EXERCISE PROMPT.
Your answer should consist only of the lines below from the one with "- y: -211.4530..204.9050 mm" through the one with "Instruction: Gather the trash", copied exactly.

INFORMATION PROVIDED.
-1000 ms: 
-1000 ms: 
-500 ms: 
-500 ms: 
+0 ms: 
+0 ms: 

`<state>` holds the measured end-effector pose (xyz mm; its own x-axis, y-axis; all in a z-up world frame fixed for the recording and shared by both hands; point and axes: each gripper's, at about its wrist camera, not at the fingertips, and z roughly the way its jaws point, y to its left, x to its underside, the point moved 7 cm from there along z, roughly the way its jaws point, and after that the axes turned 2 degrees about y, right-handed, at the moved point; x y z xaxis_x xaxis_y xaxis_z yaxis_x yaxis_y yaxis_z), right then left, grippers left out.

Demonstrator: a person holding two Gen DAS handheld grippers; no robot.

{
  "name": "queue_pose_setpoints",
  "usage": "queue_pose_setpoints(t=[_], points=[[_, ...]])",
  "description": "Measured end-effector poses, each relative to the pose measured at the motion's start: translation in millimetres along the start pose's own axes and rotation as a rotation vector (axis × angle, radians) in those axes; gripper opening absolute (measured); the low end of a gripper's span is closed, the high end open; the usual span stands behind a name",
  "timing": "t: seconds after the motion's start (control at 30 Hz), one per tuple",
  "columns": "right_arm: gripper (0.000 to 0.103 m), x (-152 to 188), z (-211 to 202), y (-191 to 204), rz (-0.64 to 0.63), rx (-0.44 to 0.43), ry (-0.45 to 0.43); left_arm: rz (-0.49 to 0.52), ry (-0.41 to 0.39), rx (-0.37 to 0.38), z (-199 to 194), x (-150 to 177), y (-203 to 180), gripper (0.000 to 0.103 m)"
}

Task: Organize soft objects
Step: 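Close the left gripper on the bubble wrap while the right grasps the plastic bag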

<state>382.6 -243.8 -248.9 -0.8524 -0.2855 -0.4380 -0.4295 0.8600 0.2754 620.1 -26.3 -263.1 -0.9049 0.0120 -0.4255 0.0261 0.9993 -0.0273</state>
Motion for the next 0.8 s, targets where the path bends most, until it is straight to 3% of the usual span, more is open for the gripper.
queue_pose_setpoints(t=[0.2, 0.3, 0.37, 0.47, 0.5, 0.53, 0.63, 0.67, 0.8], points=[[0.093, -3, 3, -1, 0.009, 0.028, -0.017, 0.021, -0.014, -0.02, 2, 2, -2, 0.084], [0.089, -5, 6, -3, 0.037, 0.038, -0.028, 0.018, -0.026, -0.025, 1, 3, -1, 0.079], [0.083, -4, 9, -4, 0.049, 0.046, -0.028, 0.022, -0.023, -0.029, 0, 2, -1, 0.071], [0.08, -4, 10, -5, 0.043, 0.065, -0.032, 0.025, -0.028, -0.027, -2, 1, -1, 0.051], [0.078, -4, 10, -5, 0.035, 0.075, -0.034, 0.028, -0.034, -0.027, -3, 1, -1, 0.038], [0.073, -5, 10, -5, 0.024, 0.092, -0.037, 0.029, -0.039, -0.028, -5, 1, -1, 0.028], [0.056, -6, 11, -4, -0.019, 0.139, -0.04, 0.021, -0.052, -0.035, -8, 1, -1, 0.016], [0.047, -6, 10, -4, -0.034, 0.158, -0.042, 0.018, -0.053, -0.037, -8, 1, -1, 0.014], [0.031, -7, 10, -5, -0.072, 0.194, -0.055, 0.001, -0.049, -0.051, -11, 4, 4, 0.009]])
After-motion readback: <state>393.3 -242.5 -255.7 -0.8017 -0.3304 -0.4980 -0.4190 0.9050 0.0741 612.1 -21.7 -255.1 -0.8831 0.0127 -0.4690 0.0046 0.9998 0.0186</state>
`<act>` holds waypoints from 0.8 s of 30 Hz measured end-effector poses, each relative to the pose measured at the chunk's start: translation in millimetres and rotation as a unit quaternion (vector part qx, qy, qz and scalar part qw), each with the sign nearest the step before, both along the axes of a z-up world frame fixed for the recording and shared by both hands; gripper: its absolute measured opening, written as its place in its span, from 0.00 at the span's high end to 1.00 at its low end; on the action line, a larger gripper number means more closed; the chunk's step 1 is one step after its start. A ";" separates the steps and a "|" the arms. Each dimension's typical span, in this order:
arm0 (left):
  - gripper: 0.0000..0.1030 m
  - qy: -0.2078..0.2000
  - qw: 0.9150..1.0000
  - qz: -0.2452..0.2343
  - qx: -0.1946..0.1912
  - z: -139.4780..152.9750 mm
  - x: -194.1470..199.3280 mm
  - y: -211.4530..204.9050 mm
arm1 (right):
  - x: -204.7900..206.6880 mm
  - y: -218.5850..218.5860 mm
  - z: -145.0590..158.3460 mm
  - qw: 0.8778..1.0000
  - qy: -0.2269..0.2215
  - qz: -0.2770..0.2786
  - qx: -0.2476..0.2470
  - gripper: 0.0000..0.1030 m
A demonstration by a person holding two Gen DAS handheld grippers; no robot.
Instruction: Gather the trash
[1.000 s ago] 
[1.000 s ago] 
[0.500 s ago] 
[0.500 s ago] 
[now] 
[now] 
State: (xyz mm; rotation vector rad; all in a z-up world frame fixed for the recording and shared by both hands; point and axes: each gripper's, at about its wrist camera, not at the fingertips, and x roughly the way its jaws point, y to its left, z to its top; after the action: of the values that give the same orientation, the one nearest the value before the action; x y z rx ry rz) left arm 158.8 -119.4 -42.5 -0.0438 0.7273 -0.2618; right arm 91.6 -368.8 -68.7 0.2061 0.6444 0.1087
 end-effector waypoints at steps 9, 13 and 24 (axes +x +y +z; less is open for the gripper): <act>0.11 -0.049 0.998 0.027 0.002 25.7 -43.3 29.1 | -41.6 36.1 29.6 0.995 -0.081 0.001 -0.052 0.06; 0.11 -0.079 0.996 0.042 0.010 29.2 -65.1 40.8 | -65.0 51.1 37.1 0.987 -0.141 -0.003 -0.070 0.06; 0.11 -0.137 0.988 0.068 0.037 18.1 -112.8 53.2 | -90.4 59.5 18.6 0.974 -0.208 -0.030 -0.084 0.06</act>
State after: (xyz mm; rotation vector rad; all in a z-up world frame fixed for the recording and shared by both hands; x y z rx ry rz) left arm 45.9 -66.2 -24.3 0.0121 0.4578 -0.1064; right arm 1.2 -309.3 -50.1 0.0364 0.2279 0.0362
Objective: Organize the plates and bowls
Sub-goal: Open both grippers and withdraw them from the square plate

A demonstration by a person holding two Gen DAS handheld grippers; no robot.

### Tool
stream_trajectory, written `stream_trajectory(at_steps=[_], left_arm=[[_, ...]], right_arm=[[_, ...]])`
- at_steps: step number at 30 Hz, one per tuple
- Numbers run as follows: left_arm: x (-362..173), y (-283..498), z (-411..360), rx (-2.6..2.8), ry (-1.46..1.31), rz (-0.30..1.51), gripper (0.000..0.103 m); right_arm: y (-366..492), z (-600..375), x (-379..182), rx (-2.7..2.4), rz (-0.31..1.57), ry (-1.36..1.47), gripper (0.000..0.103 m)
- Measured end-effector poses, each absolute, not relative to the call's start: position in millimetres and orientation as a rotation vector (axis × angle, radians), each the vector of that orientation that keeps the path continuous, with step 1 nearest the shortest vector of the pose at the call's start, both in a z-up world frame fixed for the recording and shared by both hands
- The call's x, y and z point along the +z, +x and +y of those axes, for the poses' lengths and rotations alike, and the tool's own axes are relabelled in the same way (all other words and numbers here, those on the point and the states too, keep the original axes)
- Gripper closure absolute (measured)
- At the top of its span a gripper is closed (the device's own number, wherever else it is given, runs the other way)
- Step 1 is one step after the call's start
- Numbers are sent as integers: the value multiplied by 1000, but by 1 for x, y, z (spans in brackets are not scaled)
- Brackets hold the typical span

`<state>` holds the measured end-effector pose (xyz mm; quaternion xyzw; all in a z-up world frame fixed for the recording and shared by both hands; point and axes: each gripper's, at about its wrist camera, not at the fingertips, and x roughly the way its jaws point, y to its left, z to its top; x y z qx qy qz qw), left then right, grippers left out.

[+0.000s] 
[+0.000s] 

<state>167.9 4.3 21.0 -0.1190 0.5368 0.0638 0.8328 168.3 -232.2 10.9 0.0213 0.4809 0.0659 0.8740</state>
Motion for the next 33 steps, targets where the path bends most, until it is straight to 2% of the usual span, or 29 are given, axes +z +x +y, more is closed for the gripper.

ANSWER SPACE.
  - y: -211.4530..204.9050 mm
arm1 (right):
  - x: -204.7900..206.6880 mm
  - y: -218.5850..218.5860 mm
  - z: -145.0590..158.3460 mm
  - qw: 0.8778..1.0000
  - qy: -0.2269..0.2215
  - qz: -0.2770..0.2786
  - qx: -0.2476..0.2470
  - gripper: 0.0000..0.1030 m
A demonstration by a person holding two Gen DAS handheld grippers; no robot.
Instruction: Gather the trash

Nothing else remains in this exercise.